Research of consumer buying behavior is just a start. Differentiation in the marketplace depends on banks' ability to deliver product that meets the specific needs of their customers. This means building comprehensive profiles of existing customers to determine the extent of their investment relationship with the institution, ascertaining what investment products are desired and their propensity for greater profitability.

A multi-tiered approach to drive customer profitability is employed by Norwest Corp., which uses a householding system to assign profitability based on numbers of products sold and assets. "Through data mining, we can target clients that would have a higher propensity to buy the kind of products that we offer," says McCune. "We sit down with the bankers to establish a list of people that we can get in front of to see if we can be of service to them."
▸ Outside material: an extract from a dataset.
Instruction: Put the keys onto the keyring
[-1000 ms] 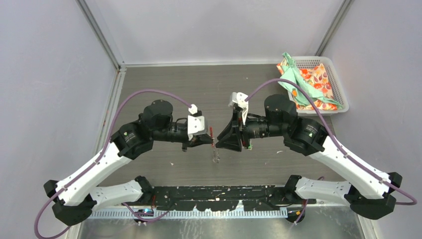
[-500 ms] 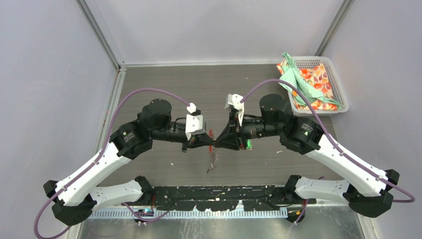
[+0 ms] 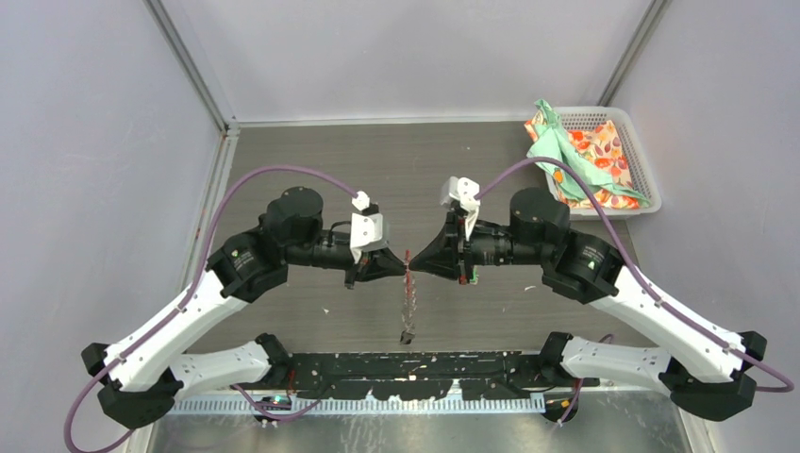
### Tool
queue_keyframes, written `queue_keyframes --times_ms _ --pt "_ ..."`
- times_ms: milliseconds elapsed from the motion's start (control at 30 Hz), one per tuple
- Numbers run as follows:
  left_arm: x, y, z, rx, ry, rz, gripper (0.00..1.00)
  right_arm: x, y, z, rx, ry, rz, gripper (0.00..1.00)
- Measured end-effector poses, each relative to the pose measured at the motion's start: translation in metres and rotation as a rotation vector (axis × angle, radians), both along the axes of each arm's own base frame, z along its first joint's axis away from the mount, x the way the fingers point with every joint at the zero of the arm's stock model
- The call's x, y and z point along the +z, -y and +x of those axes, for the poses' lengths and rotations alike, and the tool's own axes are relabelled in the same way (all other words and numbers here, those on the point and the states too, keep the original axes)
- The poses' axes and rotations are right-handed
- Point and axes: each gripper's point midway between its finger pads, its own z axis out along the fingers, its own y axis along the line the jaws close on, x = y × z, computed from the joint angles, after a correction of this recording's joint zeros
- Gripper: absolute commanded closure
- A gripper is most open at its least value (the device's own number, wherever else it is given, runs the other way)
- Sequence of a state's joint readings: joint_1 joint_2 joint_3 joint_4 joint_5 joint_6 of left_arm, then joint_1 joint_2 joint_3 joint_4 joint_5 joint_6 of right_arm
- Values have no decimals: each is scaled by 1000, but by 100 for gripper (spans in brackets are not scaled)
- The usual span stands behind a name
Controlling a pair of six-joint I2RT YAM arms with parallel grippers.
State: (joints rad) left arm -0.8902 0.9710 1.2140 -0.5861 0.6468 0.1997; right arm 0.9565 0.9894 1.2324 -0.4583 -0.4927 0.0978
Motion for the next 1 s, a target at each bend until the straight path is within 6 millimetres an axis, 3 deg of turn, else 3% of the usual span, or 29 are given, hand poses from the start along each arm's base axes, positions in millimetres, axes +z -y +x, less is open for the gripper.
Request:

The catch is that some banks structure tiered customer profitability strategies that end up becoming "profitability pitfalls." While products should be designed for specific customer segments, tiered profitability schemes can be dangerous. "If you take all accounts with assets under a certain size and put them into a particular delivery model, and all accounts that have assets of this size into that one and whatever, how do know that you have all of their assets?" says Tsien. "Most research shows that you don't. Therefore, you could be tiering down a customer that has a lot of assets-they're just not within your institution."

If a bank is using a tiered profitability approach, Tsien says it should be a transitional step to changing customer expectations and gathering better information to design product, services and delivery models to more successfully meet customer need.

The great push in retail investment management isn't limited to the usual suspects. Griffin Financial Services, a subsidiary of Irwindale, CA- based Home Savings of America, is planning to offer brokerage capabilities to customers at the bank's Web site in the next year, says president Bill Hawkins. Apparently, money is indeed money.